__Requirement__.
Your copy should repeat each record exactly and contain none of the pictures.
********************
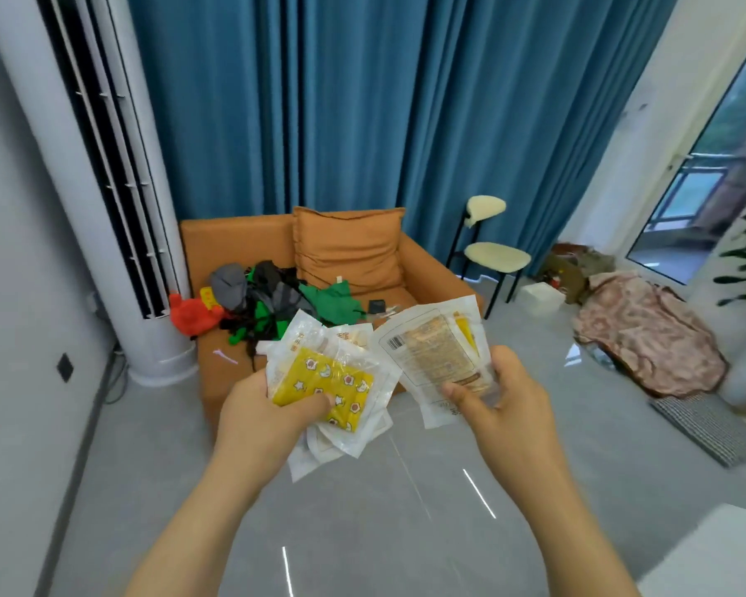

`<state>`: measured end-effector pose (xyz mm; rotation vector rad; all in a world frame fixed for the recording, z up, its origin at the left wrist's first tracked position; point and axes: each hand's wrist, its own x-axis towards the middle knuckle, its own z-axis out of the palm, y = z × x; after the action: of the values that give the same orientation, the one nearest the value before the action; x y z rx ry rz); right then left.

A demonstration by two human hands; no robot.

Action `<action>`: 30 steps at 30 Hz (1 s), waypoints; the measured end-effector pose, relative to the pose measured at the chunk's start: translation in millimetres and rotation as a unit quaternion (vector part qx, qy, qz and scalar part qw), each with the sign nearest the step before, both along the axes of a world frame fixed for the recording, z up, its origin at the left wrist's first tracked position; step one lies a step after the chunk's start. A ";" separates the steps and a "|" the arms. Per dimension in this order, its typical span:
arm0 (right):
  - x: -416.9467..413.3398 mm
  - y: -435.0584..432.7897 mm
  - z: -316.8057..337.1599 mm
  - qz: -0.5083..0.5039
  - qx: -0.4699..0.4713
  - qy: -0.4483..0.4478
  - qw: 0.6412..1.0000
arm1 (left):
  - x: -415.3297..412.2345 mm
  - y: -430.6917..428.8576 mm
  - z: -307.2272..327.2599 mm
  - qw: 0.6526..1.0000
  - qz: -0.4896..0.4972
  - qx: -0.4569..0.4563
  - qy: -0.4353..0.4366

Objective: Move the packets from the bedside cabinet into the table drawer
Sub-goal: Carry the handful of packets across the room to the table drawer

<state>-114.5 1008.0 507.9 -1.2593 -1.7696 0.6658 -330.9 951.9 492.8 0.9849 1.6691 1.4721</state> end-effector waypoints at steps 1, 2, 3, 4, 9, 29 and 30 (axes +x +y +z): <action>7.6 7.6 -1.2 -0.018 -0.002 0.001 1.000 | 6.0 15.4 -1.9 1.000 -0.019 -0.005 -0.002; 15.6 16.0 -3.0 -0.037 -0.001 -0.001 0.999 | 12.6 30.5 -3.7 0.999 -0.036 -0.008 -0.007; 23.8 24.7 -5.6 -0.057 0.002 -0.004 0.998 | 20.1 45.1 -5.8 0.999 -0.050 -0.011 -0.012; 32.7 33.9 -8.6 -0.076 0.004 -0.008 0.997 | 28.6 59.9 -8.3 0.998 -0.061 -0.012 -0.015; 82.4 85.0 -19.4 -0.133 -0.011 -0.014 0.991 | 79.7 133.5 -18.9 0.992 -0.120 -0.028 -0.011; 294.0 266.6 -40.0 -0.331 -0.048 -0.002 0.942 | 299.2 406.1 -37.8 0.951 -0.308 -0.039 0.012; 301.1 277.9 -41.9 -0.343 -0.052 0.001 0.938 | 308.6 421.9 -39.4 0.947 -0.320 -0.040 0.010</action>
<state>186.6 1285.9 466.0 -1.8101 -1.1718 0.3493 -22.4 1373.8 453.5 1.3358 1.2324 0.9511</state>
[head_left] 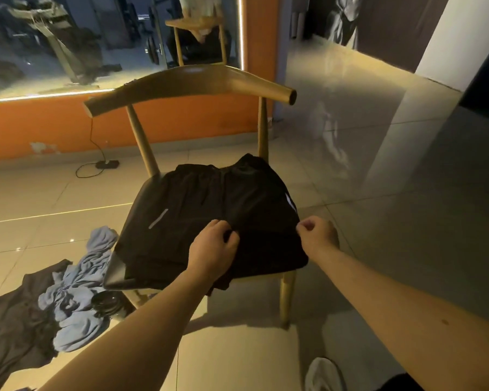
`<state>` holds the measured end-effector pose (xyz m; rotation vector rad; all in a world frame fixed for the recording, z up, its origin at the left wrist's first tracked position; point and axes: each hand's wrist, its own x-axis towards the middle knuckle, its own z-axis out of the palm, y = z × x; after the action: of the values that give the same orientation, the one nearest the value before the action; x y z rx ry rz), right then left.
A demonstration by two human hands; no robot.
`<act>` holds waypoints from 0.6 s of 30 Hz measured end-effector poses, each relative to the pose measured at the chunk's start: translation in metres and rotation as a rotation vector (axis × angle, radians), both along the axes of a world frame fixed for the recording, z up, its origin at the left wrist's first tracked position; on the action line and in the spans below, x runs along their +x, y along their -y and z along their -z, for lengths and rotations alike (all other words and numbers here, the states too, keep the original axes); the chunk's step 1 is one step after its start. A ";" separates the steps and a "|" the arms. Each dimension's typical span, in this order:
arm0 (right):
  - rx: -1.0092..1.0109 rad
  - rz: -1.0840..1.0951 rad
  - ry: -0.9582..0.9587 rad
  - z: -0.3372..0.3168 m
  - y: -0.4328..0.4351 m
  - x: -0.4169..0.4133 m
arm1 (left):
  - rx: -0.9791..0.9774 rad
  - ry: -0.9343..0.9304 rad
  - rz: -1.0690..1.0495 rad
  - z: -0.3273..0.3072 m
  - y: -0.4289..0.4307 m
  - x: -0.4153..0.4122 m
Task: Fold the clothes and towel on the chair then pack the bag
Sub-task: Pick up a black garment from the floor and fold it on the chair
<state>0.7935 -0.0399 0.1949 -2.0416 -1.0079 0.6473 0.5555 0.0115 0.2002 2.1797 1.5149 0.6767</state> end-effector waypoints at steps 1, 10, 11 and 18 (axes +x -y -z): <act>0.089 0.034 -0.002 -0.007 0.002 -0.003 | -0.033 0.071 -0.068 0.000 -0.002 0.001; 0.069 -0.577 0.210 0.000 0.006 -0.044 | -0.260 0.327 -0.235 -0.004 -0.015 0.003; 0.028 -0.584 0.233 0.000 0.003 -0.044 | -0.270 0.336 -0.231 -0.003 -0.016 0.001; -0.200 -0.577 0.480 -0.004 -0.014 -0.039 | -0.218 0.404 -0.236 -0.006 -0.015 -0.009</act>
<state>0.7544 -0.0256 0.1993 -2.1310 -1.9218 0.5654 0.5464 0.0269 0.2065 1.6025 1.5518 0.9153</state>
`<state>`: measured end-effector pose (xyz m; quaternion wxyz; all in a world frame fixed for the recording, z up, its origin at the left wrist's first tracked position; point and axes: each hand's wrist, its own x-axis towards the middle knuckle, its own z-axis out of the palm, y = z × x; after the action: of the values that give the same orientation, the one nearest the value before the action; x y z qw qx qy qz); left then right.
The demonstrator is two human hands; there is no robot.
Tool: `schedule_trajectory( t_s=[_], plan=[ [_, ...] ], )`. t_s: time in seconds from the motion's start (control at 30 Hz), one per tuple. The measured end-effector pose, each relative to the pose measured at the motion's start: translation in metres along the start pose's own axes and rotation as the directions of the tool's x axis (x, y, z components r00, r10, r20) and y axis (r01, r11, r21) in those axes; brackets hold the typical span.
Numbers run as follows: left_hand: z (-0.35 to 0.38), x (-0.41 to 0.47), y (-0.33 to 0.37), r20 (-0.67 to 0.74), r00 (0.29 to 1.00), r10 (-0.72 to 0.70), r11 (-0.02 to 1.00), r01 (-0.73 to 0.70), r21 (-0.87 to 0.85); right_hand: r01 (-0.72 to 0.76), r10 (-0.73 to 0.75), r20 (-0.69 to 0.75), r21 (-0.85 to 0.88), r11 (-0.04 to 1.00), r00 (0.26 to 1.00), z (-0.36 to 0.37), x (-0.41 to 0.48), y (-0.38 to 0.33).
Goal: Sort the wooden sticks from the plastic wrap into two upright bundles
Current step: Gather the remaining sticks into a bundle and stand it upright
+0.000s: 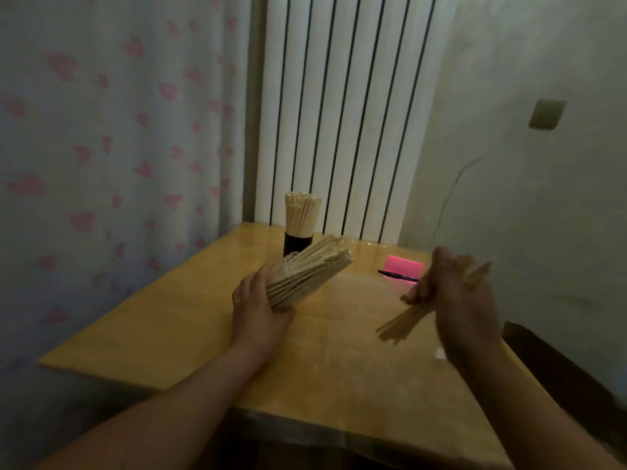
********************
__Solution to the exercise__.
`<state>`: measured end-effector pose (xyz mm; rotation vector rad; all in a world frame fixed for the recording, z up, its origin at the left wrist's first tracked position; point and axes: each hand's wrist, its own x-axis towards the middle knuckle, its own z-axis out of the palm, y = z × x; after the action: of the values that give the same orientation, the one nearest the value before the action; x y z rx ry rz); right then left.

A demonstration by two human hands; no robot.

Action `<action>`: 30 steps at 30 Hz (1 s), waypoints; the measured end-effector pose, relative to the pose measured at the chunk's start: translation in millimetres and rotation as a unit quaternion (vector part qx, qy, qz and scalar part qw), each with the sign nearest the step before, both along the axes of a world frame fixed for the recording, z up, its origin at the left wrist's first tracked position; step one lies a step after the chunk's start. A ";" separates the steps and a "|" the arms. Per dimension in this order, its typical span:
arm0 (right):
  - x: -416.9467..413.3398 mm
  - y: -435.0584..432.7897 mm
  - z: -316.8057..337.1599 mm
  - qz: -0.5083..0.5039
  - qx: -0.4699..0.4713
  - qy: -0.4483..0.4478
  - qw: 0.6412..1.0000
arm1 (left):
  - x: -415.3297..412.2345 mm
  - y: -430.6917..428.8576 mm
  - z: -307.2272..327.2599 mm
  - qw: 0.6526..1.0000
  - qz: -0.4896..0.4972
  - qx: -0.4569..0.4563
  - qy: -0.4353..0.4366

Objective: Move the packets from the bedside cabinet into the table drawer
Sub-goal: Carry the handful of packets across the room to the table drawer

<state>-114.5 1008.0 507.9 -1.2593 -1.7696 0.6658 -330.9 951.9 492.8 0.9849 1.6691 1.4721</state> end-effector waypoints at steps 1, 2, 3, 4, 9, 29 and 30 (axes +x +y +z): <action>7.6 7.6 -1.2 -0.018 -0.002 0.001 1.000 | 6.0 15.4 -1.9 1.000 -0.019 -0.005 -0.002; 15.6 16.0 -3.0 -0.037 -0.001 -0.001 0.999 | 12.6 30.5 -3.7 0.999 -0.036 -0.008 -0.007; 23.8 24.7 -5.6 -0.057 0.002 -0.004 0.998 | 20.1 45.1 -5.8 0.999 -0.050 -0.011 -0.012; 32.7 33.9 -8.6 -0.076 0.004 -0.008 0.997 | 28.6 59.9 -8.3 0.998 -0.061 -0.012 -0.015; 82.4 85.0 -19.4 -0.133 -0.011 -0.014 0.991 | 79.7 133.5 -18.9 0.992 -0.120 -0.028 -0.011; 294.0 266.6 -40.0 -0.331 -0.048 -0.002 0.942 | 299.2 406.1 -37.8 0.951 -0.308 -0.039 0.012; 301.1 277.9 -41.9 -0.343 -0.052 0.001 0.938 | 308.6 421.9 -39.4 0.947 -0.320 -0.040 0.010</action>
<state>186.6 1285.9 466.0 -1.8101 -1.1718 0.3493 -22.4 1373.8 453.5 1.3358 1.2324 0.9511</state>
[head_left] 
`<state>` holds the measured end-effector pose (xyz m; rotation vector rad; all in a world frame fixed for the recording, z up, its origin at the left wrist's first tracked position; point and axes: each hand's wrist, its own x-axis towards the middle knuckle, its own z-axis out of the palm, y = z × x; after the action: of the values that give the same orientation, the one nearest the value before the action; x y z rx ry rz), right then left.
A demonstration by two human hands; no robot.
`<act>` holds waypoints from 0.6 s of 30 Hz measured end-effector poses, each relative to the pose measured at the chunk's start: translation in metres and rotation as a rotation vector (axis × angle, radians), both along the axes of a world frame fixed for the recording, z up, its origin at the left wrist's first tracked position; on the action line and in the spans below, x runs along their +x, y along their -y and z along their -z, for lengths and rotations alike (all other words and numbers here, the states too, keep the original axes); the chunk's step 1 is one step after its start. A ";" separates the steps and a "|" the arms. Each dimension's typical span, in this order:
arm0 (right):
  - rx: -1.0092..1.0109 rad
  - rz: -1.0840..1.0951 rad
  - ry: -0.9582..0.9587 rad
  - z: -0.3372..0.3168 m
  - y: -0.4328..0.4351 m
  - x: -0.4169..0.4133 m
arm1 (left):
  - rx: -0.9791..0.9774 rad
  - ry: -0.9343..0.9304 rad
  - rz: -1.0690..1.0495 rad
  - z: -0.3273..0.3072 m
  - y: -0.4289..0.4307 m
  - x: -0.4153..0.4122 m
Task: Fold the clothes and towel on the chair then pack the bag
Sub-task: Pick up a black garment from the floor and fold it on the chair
<state>0.7935 -0.0399 0.1949 -2.0416 -1.0079 0.6473 0.5555 0.0115 0.2002 2.1797 1.5149 0.6767</state> end-effector waypoints at steps 1, 10, 11 and 18 (axes +x -y -z): <act>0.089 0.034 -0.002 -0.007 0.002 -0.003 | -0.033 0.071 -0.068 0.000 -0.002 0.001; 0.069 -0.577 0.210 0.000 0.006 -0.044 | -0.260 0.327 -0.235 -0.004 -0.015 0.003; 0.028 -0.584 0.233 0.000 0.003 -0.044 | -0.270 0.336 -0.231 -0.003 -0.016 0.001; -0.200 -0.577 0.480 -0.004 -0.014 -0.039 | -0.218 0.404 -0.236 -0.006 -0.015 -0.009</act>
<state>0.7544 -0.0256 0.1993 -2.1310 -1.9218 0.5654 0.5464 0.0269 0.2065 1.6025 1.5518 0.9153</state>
`<state>`: measured end-effector pose (xyz m; quaternion wxyz; all in a world frame fixed for the recording, z up, its origin at the left wrist's first tracked position; point and axes: each hand's wrist, its own x-axis towards the middle knuckle, its own z-axis out of the palm, y = z × x; after the action: of the values that give the same orientation, the one nearest the value before the action; x y z qw qx qy qz); left then right.
The demonstrator is two human hands; there is no robot.
Tool: `schedule_trajectory( t_s=[_], plan=[ [_, ...] ], )`. t_s: time in seconds from the motion's start (control at 30 Hz), one per tuple. The measured end-effector pose, each relative to the pose measured at the motion's start: translation in metres along the start pose's own axes and rotation as the directions of the tool's x axis (x, y, z components r00, r10, r20) and y axis (r01, r11, r21) in those axes; brackets hold the typical span.
Numbers run as follows: left_hand: z (-0.35 to 0.38), x (-0.41 to 0.47), y (-0.33 to 0.37), r20 (-0.67 to 0.74), r00 (0.29 to 1.00), r10 (-0.72 to 0.70), r11 (-0.02 to 1.00), r01 (-0.73 to 0.70), r21 (-0.87 to 0.85); right_hand: r01 (-0.72 to 0.76), r10 (-0.73 to 0.75), r20 (-0.69 to 0.75), r21 (-0.85 to 0.88), r11 (-0.04 to 1.00), r00 (0.26 to 1.00), z (-0.36 to 0.37), x (-0.41 to 0.48), y (-0.38 to 0.33).
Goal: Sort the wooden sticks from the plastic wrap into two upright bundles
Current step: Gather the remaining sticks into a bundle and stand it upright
+0.000s: 

No additional answer is needed.